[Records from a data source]
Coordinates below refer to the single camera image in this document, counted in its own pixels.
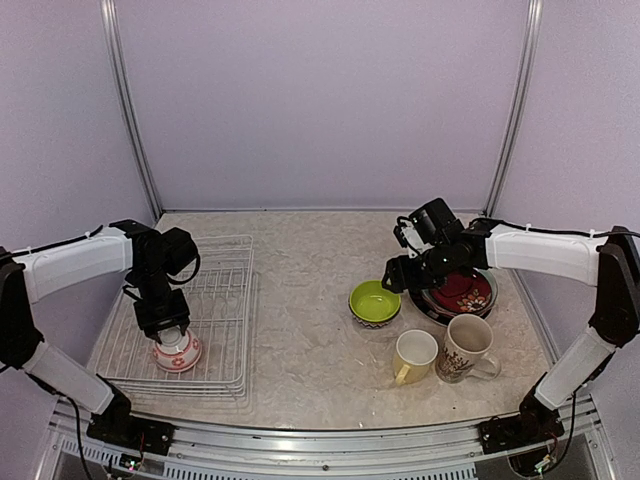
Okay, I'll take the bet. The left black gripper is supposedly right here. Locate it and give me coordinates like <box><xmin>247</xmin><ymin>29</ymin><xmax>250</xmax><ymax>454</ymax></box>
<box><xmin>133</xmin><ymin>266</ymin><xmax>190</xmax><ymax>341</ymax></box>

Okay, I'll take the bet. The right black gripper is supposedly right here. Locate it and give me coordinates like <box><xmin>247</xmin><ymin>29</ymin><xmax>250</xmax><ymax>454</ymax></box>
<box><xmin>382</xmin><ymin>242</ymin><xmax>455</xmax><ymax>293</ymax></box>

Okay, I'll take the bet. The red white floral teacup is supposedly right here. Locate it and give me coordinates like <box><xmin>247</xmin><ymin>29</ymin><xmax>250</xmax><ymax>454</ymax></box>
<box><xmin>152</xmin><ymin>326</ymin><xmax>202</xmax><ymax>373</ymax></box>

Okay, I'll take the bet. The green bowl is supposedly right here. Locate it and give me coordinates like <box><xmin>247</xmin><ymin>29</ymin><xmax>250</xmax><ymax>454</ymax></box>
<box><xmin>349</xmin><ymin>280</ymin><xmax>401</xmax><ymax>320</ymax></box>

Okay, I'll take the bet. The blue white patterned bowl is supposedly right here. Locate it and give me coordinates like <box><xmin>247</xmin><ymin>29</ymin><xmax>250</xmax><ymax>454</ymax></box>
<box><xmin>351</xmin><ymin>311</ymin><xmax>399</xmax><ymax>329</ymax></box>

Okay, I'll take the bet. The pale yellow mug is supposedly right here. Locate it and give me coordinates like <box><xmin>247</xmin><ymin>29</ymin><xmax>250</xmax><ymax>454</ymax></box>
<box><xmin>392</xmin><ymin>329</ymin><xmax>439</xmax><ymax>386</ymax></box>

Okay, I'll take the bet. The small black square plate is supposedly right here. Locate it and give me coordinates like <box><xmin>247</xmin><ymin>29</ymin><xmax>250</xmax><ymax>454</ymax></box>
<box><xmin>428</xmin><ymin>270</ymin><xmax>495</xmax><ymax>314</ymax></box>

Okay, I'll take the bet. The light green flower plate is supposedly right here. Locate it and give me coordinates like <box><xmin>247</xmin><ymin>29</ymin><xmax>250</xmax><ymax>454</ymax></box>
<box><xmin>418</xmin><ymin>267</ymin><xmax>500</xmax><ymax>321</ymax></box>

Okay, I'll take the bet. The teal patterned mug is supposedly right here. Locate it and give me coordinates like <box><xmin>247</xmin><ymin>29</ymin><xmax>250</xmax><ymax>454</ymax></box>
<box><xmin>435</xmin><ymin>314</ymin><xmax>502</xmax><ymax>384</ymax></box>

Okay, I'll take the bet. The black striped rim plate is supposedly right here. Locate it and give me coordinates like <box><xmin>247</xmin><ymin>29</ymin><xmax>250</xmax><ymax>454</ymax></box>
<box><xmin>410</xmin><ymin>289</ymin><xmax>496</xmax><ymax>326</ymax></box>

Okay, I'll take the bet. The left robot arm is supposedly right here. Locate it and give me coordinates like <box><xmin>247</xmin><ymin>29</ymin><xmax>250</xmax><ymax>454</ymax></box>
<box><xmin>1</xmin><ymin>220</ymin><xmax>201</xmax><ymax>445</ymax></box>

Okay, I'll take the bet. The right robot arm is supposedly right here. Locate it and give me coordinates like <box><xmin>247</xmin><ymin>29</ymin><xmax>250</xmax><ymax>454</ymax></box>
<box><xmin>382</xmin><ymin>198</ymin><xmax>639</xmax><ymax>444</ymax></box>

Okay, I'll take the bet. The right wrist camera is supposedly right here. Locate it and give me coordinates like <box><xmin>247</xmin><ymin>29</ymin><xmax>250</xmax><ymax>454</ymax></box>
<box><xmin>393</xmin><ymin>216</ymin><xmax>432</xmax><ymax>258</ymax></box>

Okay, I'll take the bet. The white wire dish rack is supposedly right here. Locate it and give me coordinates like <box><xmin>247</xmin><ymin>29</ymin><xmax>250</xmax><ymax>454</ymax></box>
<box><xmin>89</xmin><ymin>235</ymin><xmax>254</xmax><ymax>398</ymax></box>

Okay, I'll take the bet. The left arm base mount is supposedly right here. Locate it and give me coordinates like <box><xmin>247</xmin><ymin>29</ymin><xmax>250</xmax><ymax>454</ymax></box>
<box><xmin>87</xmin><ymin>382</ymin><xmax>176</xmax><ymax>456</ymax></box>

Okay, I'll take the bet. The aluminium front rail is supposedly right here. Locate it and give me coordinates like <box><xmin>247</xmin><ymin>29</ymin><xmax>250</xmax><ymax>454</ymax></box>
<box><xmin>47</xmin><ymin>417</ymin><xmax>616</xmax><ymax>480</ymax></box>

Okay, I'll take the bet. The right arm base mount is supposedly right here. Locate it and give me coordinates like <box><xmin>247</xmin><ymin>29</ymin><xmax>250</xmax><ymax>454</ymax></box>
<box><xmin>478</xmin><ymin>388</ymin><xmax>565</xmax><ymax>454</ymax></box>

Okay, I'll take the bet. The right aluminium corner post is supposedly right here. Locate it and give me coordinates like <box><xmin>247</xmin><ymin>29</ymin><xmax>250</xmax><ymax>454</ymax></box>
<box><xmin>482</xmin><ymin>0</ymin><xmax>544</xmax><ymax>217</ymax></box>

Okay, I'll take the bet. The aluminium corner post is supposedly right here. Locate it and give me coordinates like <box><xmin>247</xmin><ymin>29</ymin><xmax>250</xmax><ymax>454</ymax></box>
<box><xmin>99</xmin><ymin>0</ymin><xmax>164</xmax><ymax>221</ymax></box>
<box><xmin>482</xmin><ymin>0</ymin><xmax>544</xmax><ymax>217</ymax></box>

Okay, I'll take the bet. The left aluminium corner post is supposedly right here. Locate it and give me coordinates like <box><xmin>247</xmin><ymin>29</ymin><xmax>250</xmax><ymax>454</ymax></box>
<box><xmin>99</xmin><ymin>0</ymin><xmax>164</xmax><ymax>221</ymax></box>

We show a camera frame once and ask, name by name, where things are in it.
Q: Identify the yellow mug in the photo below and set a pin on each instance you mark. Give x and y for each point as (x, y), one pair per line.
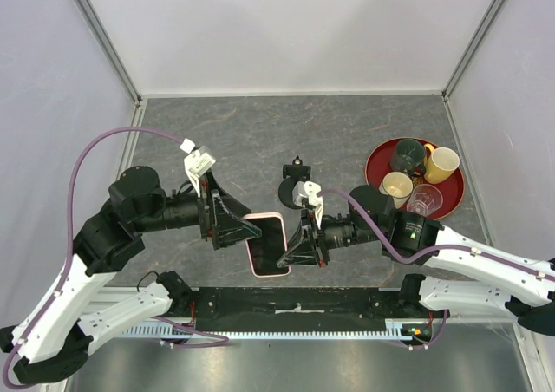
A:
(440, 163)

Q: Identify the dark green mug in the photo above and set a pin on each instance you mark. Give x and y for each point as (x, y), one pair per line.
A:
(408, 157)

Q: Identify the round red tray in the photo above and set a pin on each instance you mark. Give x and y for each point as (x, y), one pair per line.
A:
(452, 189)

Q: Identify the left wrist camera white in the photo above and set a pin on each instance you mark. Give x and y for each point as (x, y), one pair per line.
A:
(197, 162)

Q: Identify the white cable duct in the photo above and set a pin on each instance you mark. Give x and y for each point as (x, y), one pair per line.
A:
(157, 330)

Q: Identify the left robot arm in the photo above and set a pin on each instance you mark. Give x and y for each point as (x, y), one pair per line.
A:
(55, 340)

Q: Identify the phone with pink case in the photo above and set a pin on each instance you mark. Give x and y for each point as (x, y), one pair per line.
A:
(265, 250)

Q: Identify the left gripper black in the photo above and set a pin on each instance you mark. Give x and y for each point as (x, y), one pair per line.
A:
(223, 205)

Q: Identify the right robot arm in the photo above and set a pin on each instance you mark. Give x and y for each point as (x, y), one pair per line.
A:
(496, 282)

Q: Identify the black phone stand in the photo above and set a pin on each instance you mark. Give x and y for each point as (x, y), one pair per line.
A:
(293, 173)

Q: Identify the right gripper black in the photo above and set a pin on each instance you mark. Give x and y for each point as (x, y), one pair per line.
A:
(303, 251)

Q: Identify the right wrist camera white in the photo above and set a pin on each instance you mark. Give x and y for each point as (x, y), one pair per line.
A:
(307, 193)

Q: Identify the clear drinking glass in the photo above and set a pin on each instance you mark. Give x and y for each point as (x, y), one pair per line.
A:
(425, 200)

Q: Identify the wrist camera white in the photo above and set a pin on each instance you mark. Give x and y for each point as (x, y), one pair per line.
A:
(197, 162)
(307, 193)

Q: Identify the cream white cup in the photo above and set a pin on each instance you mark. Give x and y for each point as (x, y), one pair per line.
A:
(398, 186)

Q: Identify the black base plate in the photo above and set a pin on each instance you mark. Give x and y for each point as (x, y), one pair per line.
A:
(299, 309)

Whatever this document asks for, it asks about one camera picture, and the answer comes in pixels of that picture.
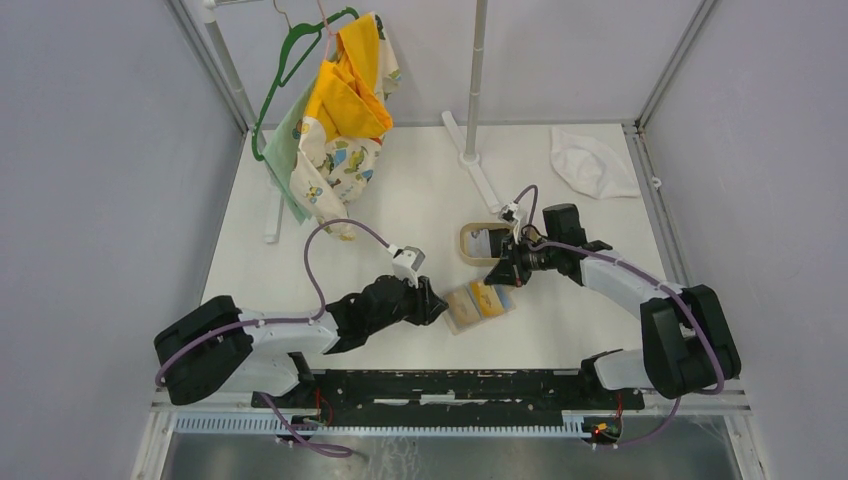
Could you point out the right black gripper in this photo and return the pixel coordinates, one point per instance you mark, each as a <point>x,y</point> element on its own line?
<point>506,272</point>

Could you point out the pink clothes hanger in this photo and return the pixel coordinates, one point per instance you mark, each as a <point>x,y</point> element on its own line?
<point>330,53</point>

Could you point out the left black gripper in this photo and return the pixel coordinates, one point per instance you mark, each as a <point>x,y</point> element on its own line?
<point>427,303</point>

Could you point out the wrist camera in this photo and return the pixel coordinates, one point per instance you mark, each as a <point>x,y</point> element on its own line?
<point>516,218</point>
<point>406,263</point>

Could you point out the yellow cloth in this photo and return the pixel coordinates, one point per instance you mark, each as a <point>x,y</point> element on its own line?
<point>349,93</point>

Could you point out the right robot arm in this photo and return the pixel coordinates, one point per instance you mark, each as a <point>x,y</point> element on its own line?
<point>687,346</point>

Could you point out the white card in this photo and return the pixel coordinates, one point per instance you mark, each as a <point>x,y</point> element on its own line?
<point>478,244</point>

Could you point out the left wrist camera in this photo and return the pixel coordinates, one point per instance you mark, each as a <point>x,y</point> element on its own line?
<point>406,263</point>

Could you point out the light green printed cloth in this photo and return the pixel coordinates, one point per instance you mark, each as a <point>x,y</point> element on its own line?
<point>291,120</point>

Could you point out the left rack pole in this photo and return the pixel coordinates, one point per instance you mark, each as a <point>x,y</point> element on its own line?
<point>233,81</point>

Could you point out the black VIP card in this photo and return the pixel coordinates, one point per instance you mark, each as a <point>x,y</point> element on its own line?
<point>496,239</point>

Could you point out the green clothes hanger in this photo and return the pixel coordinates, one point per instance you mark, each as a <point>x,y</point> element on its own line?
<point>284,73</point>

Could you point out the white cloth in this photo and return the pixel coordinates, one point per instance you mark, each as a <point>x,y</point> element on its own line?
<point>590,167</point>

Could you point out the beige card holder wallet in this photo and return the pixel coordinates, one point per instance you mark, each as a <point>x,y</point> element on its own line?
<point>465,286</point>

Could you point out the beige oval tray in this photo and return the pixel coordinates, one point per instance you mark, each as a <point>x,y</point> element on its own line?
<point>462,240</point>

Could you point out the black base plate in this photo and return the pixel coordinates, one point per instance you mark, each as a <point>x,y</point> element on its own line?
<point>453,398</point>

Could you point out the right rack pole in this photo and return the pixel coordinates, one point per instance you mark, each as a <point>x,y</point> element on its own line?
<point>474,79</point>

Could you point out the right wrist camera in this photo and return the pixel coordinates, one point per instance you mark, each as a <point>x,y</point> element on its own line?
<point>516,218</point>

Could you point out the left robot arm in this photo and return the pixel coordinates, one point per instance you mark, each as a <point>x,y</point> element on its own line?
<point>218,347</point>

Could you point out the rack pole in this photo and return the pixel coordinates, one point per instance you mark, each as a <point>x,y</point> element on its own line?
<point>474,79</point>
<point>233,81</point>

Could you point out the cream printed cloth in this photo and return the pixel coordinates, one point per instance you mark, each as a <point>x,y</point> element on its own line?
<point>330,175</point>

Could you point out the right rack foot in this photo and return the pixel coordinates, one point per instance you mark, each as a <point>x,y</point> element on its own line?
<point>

**Work to be completed**
Where in the entries above does the word "bowl" appear? Copy each line that has it.

**Answer for this exercise**
Okay, I'll take the bet. The green bowl is supposedly right here. Locate it and give me coordinates like <box><xmin>247</xmin><ymin>29</ymin><xmax>250</xmax><ymax>454</ymax></box>
Okay, I'll take the bet. The blue white patterned bowl is supposedly right here. Locate it and give me coordinates like <box><xmin>247</xmin><ymin>29</ymin><xmax>250</xmax><ymax>454</ymax></box>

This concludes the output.